Sortie prévue le 15 août certainement...
Bref, on veut faire des futurs profs au mieux des fonctionnaires territoriaux au pire de vrais vacataires. Allez , au pire...


* Le cheval de Troie pour mieux atteindre le talon d'Achille. Même la presse s'en rend compte (alors que certains de nos collègues toujours pas).

educpros.fr- Réforme du lycée : Xavier Darcos et la stratégie du cheval de Troie
Changement de stratégie au ministère de l’Education nationale. Pour réformer le lycée, Xavier Darcos a décidé de passer en douceur. A la demande du ministre, les recteurs d’académie sont actuellement en train de relancer le processus de concertation en organisant, dans les établissements, des discussions entre élèves, enseignants et autres membres de la communauté éducative. Et ceci alors que Richard Descoings, le directeur de Sciences po nommé chargé de mission lycée par Nicolas Sarkozy, a lui-même entamé, de son côté, une large concertation sur le terrain…  

Contournement de l’obstacle  
En parallèle,
les rectorats incitent les lycées volontaires à mettre en place des expérimentations, dès septembre 2009, sur des points de la réforme repoussée…
Dans l’académie de Bordeaux, par exemple, les établissements qui désirent mettre en place « un accompagnement individualisé », « une semaine de bilan et d’orientation en milieu d’année », « des groupes de compétences » en langues et « des séquences de préparation à l’enseignement supérieur en fin d’année et pendant les vacances d’été » doivent se manifester avant le 20 février 2009.

Cent lycées expérimenteront la réforme Darcos
Au total, une centaine d’établissements qui auront répondu à cet « appel d’offre » seront sélectionnés. « Probablement des établissements qui fonctionnent déjà très bien et n’en ont pas besoin », avance le SNES-FSU (syndicat majoritaire dans le second degré). « Nous avons très peur que cette expérimentation serve ensuite à une généralisation », avouent les représentants des professeurs, qui estiment que le ministère « veut les contourner ». En riposte, les professeurs appellent donc leurs collègues « à ne pas mener une expérimentation qui ressemble à une mise en place anticipée de la réforme ».  

Une stratégie payante ?  
Cette stratégie sera-t-elle la bonne ? Possible, si on la compare à celle employée pour réformer le lycée professionnel.

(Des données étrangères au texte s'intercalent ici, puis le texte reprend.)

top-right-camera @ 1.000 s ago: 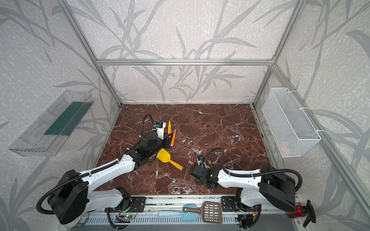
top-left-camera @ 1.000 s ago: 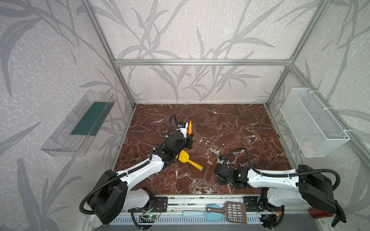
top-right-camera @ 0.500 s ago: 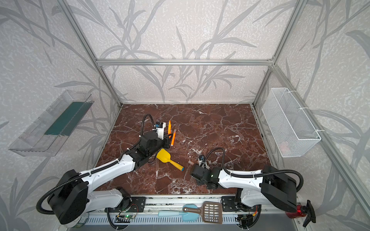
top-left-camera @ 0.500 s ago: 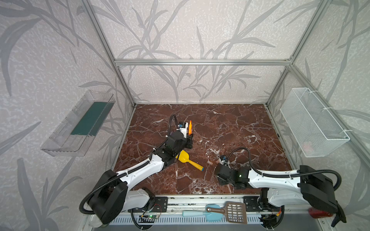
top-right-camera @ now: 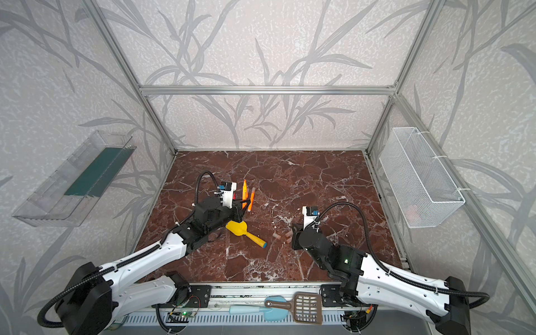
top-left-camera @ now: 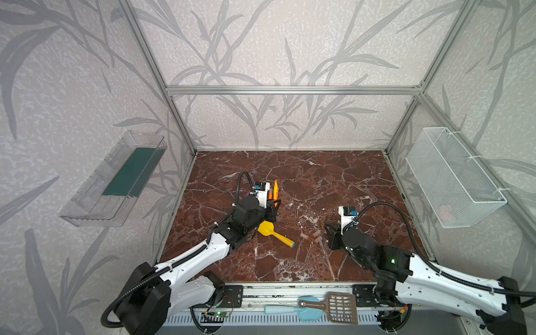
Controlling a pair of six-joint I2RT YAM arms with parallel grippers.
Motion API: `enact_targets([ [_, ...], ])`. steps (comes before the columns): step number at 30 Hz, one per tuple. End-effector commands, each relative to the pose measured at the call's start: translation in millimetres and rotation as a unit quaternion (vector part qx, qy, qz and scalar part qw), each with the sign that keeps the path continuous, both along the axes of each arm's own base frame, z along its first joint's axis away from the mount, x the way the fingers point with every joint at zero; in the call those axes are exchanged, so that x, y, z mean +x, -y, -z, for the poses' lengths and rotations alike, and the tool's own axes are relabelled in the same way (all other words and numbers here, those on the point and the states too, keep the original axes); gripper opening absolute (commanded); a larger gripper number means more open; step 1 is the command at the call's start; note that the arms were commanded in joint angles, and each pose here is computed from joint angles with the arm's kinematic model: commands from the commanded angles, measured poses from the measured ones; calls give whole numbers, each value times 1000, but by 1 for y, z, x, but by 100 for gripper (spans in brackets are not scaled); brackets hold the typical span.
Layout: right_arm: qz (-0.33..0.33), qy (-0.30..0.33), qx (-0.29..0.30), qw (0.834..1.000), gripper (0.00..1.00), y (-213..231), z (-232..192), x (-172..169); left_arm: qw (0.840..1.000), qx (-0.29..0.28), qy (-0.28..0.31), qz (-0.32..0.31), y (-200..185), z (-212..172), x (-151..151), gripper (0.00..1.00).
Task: Insert the pens into the pen caps
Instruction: 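Close the right gripper on the pink cap and lift it, then carry the cap with the right gripper over the upright highlighter tip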
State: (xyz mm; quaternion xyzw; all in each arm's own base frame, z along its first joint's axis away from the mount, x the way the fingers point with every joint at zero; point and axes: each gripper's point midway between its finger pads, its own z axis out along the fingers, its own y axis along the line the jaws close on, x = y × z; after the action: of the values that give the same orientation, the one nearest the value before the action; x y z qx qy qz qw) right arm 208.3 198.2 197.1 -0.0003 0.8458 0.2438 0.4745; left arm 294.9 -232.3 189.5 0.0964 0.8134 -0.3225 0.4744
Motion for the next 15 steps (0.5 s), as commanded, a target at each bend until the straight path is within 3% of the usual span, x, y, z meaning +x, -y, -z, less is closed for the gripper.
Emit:
enact_targets([
  [1, 4, 54, 42, 998, 0, -9, -51, 28, 997, -30, 19, 61, 22, -17, -9, 0],
  [7, -31, 39, 90, 995, 0, -38, -70, 57, 993, -49, 26, 107, 38, -20, -18, 0],
  [15, -99, 85, 121, 984, 0, -85, -89, 72, 988, -63, 24, 139, 50, -23, -26, 0],
])
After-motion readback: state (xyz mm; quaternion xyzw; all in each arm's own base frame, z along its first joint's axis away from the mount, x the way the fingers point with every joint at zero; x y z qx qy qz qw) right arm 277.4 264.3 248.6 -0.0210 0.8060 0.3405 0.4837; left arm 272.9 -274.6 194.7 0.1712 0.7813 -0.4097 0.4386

Expérimenté en 2008, le bac pro en trois ans sera généralisé en 2009, alors que les textes officiels ne sont pas encore publiés...

Les yeux, pour pleurer...



* Le SNESup n'ira pas discuter avec Précresse. Coitus interruptus ou rien.

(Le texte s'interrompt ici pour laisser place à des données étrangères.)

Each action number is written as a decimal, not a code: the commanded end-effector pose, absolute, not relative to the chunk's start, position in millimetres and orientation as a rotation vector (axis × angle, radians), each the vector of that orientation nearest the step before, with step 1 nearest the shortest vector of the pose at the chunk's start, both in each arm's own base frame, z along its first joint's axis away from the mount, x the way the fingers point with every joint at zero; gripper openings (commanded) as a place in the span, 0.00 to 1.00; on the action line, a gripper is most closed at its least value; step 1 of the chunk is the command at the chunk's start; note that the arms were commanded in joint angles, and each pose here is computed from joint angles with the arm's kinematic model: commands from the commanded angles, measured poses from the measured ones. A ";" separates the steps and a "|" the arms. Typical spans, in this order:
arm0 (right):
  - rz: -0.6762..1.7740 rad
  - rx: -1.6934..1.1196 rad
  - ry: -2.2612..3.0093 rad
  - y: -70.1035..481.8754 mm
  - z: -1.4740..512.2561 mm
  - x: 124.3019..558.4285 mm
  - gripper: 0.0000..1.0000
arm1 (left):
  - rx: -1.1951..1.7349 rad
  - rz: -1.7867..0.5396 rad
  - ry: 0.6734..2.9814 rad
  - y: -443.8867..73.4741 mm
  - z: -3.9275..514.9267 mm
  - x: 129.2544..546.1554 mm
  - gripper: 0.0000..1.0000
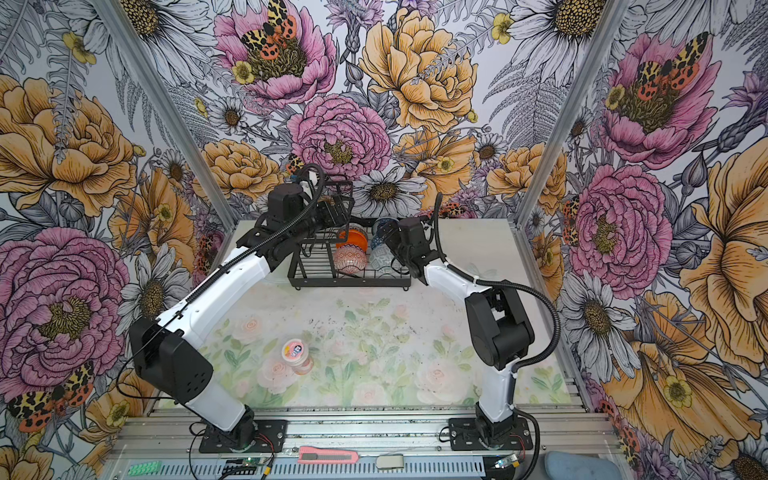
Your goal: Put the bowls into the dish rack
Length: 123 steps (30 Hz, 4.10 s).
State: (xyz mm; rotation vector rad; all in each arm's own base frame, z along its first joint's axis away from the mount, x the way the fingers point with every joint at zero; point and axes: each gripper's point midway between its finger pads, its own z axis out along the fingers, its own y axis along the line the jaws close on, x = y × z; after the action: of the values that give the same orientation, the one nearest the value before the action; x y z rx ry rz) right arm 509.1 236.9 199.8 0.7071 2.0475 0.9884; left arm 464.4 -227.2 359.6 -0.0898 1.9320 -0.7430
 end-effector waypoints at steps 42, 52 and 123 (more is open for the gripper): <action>-0.435 0.742 1.921 -85.8 175.5 405.8 0.99 | -0.703 0.312 1.748 126.5 213.6 341.2 0.99; -0.407 0.653 1.968 -82.1 147.4 413.5 0.99 | -0.691 0.226 1.738 113.5 146.5 340.0 0.99; -0.191 0.181 1.800 -37.1 115.7 392.4 0.99 | -0.220 0.144 1.732 33.8 130.9 400.5 0.99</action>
State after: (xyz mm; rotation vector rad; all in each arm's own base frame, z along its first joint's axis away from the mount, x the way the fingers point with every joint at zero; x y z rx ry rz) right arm 385.0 -31.3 104.1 0.1526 1.8346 -0.1762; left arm 397.4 37.0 125.0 -0.2425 1.7472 0.1548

AP - Universités: le SNESUP refuse d'aller "discuter d'une charte" avec Valérie Pécresse


Le secrétaire général du SNESUP-FSU, premier syndicat des enseignants du supérieur, Jean Fabbri, a annoncé vendredi à l'Associated Press que son organisation
ne se rendrait pas à la rencontre prévue le 11 février avec Valérie Pécresse "s'il s'agit uniquement de discuter d'une charte qu'on a déjà rejetée à plusieurs reprises".

La ministre de l'Enseignement supérieur Valérie Pécresse a annoncé jeudi qu'elle recevrait les représentants du secteur universitaire mercredi prochain au sujet de la charte de "bonne utilisation" du décret réformant le statut des enseignants-chercheurs. Jeudi soir lors de son intervention télévisée, Nicolas Sarkozy a confirmé que le gouvernement était prêt à discuter des "modalités" de la réforme, mais pas de son principe.

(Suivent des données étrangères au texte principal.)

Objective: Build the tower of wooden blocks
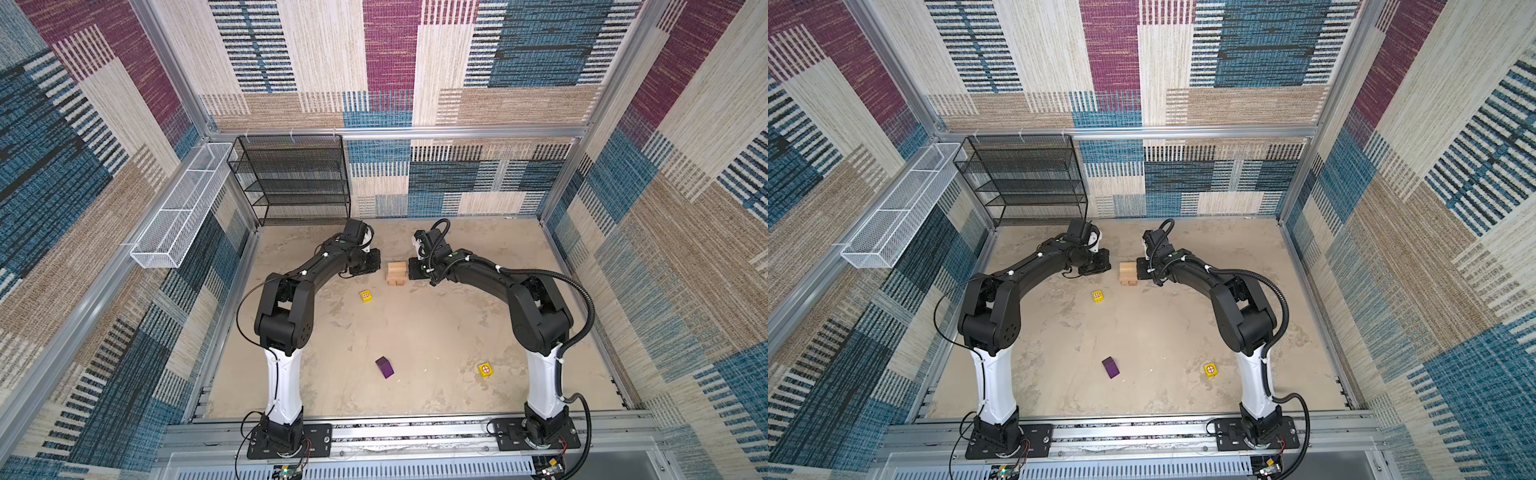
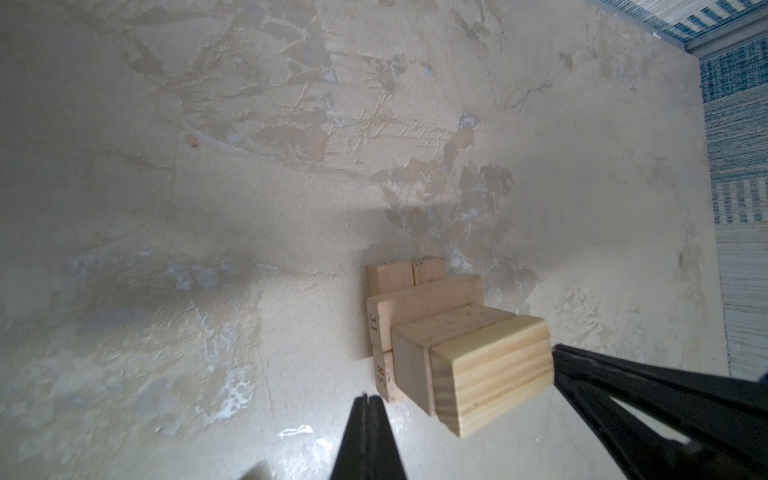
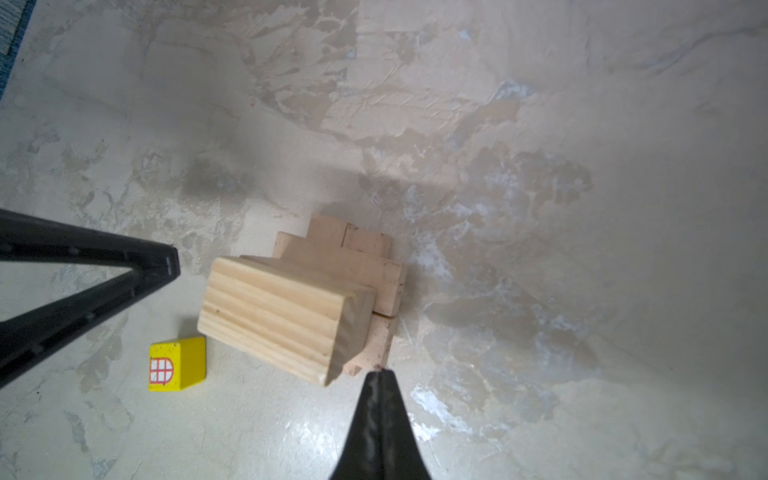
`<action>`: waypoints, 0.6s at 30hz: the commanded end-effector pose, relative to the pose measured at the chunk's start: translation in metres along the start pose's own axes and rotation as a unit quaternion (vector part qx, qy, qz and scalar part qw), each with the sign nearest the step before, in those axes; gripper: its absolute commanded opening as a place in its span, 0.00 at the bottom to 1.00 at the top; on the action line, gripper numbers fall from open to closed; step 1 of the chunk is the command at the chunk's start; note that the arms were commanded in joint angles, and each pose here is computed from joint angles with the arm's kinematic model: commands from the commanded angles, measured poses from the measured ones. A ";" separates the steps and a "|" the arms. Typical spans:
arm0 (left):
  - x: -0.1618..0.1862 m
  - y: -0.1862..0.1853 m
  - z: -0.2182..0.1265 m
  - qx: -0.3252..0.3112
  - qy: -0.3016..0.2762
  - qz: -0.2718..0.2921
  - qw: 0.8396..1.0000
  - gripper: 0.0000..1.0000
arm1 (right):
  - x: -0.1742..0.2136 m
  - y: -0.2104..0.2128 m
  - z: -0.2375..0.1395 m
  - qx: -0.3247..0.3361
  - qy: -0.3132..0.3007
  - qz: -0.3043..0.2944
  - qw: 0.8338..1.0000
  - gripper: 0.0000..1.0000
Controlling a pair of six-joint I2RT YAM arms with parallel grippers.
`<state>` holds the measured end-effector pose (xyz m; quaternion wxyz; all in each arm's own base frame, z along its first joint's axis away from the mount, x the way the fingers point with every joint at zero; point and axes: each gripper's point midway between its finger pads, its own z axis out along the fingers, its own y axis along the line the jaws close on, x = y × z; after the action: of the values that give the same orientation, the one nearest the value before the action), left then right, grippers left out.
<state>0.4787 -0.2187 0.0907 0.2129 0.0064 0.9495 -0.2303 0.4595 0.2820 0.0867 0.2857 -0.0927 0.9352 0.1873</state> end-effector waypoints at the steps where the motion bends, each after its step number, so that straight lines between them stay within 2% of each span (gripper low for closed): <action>1: -0.004 -0.003 0.002 0.011 -0.006 -0.007 1.000 0.00 | -0.005 0.007 0.001 -0.016 -0.007 0.002 1.000 0.04; 18: -0.006 -0.002 0.004 0.017 -0.006 -0.012 1.000 0.00 | -0.005 0.012 0.006 -0.028 0.002 -0.002 1.000 0.05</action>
<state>0.4812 -0.2179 0.0862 0.2093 -0.0033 0.9490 -0.2358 0.4614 0.2914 0.0848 0.2773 -0.1001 0.9333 0.2052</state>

"Sur cet ordre du jour, nous n'irons pas et nous invitons les autres organisations à faire de même", a précisé le secrétaire général du Syndicat national de l'enseignement supérieur (SNESUP-FSU), organisation à la tête de la mobilisation des enseignants-chercheurs avec la coordination nationale des universités.

"Nous estimons que la mobilisation exceptionnelle appelle complètement autre chose puisque ce n'est évidemment pas de ça dont il est question.
Nos revendications sont parfaitement claires et on ne va pas aller accompagner une charte qu'on a déjà rejetée à plusieurs reprises. Il faut changer la donne, retirer les textes et ensuite on discutera", a-t-il poursuivi.